The 2007 Estonian attack showed a botnet with enough resources could shut down banks, government departments, education networks, the media - just about any organisation with an online presence.

DOS attacks are just one aspect of the destructiveness of modern malware. Malware can also help with identity theft and data theft. The damage can be devastating.

"Estimates put the cost to business of cybercrime at anything between $100-billion to $1-trillion," he says . "One of the reasons it's so hard to put a figure on it is organisations that have been compromised are reluctant to talk about it."

Another is they don't know about it. Data theft is big business but differs from other forms of pilfering in that the original data stays where it is while a copy is spirited away, often undetected, via the ether.

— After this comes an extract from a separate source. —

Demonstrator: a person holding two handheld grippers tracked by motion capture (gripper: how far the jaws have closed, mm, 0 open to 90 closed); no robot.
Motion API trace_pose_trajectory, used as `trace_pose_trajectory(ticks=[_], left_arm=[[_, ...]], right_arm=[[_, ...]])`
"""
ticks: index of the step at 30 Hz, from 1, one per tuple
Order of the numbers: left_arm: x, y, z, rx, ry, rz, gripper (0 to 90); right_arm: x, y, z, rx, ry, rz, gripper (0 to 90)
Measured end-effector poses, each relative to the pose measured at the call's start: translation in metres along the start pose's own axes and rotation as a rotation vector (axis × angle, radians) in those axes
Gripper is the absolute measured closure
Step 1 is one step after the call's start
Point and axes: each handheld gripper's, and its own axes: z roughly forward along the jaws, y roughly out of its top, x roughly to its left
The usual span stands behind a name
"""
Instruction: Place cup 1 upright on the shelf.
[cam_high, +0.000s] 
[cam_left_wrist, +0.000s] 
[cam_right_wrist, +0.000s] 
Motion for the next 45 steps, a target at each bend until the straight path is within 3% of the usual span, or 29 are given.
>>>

"Some businesses are aware and active in countering virus attacks. Banks, for example, now build losses from cybercrime into the cost of doing business - they have a budget for it which includes defending against it and compensating for it when breaches occur. Computer viruses have permeated every part of society," he says.

In August 2008, a Spanair airliner crashed just after taking off from Madrid. It was that year's deadliest aviation accident and 154 people died.

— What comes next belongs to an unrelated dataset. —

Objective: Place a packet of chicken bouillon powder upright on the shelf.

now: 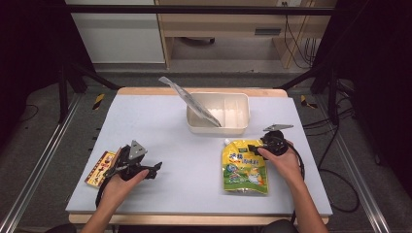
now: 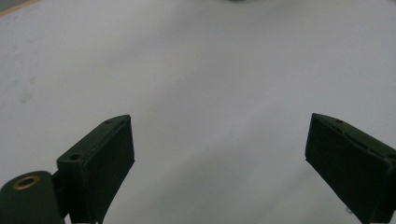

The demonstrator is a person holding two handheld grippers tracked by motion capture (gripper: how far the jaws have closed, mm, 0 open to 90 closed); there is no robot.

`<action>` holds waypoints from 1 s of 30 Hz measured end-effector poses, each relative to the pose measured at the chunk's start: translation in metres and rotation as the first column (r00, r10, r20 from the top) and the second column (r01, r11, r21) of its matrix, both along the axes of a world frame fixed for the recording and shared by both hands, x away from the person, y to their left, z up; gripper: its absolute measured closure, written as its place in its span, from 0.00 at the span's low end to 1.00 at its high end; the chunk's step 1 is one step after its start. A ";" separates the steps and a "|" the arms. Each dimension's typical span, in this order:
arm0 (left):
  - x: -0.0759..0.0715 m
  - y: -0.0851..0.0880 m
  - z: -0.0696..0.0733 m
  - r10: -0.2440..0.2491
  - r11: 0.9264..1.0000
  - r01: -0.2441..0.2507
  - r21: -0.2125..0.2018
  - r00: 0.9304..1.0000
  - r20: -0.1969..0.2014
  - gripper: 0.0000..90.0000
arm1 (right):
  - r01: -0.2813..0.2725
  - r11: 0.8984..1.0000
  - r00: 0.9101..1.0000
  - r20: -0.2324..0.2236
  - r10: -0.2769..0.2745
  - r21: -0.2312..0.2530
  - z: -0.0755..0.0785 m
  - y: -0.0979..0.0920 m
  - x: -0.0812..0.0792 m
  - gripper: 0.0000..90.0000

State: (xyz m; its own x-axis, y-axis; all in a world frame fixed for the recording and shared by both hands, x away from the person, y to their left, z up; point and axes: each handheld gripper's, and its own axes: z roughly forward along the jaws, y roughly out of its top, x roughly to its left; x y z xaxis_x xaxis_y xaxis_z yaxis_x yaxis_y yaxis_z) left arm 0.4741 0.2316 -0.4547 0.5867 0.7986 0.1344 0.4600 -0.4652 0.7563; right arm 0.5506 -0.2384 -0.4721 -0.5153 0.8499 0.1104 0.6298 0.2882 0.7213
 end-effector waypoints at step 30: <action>0.001 -0.004 -0.001 -0.007 1.000 0.007 0.004 1.000 -0.005 0.09 | -0.020 0.999 0.999 -0.026 0.019 -0.038 0.003 0.008 -0.009 0.83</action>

Kaspersky says the airline found the computer system used to monitor aircraft technical problems was infected with malware that probably prevented detection of a system failure.

Last year marked the appearance of the Stuxnet virus, a virus so complicated to produce and dispatch it was probably at least partly the work of, or funded by, a nation state. Speculation is Stuxnet's purpose was to sabotage an Iranian nuclear reactor, although it can damage a variety of industrial systems.

Computer viruses have come a long way since the first, written in 1982 by US schoolboy Rich Skrenta, 15. Called Elk Cloner and written for early Apple II systems, it replicated itself on floppy disks and displayed a poem, sometimes corrupting disks it infected.

Brain was the first virus to infect IBM PCs and was released in 1986. It was written by two Pakistani brothers and distributed with their medical software to prevent piracy. It replicated itself and slowed systems.

The advent of the commercial internet in the early 1990s provided the ideal vehicle to spread viruses.

More advanced techniques used by virus writers meant they could be used to do anything from data theft and identity fraud to corporate espionage, blackmail and extortion.

Kaspersky says a Swedish bank was attacked in February and the remote access Trojan fooled operators into thinking that the screens they were monitoring had been frozen by a Windows blue screen computer error.

"The first rule when this happens is don't touch anything. They didn't. But the machine wasn't frozen, the virus had generated the blue screen and was diverting funds in the background from a perfectly functioning system that the operators thought wasn't working.

"Now malware writers are using social networks like Facebook and Twitter to spread their work." Organisations were threatened from within by disgruntled staff or criminals as shown by malware found on organisations' computers not connected to the internet.

Kaspersky says the computer virus threat is on the rise and inadequately protected businesses are vulnerable.

"Cybercrime is an industry now. Governments are finding it difficult to fight it because any laws they make regarding cybercrime are difficult if not impossible to enforce in the online world where attacks may come from networks made up of computers in different countries.

"Even on home soil, laws are difficult to keep relevant as the nature of attacks change. And in Japan, for example, there's simply no law against writing computer viruses.

"Lack of understanding the real threat of viruses is a dangerous game for businesses and organisations of all sizes to play," he says.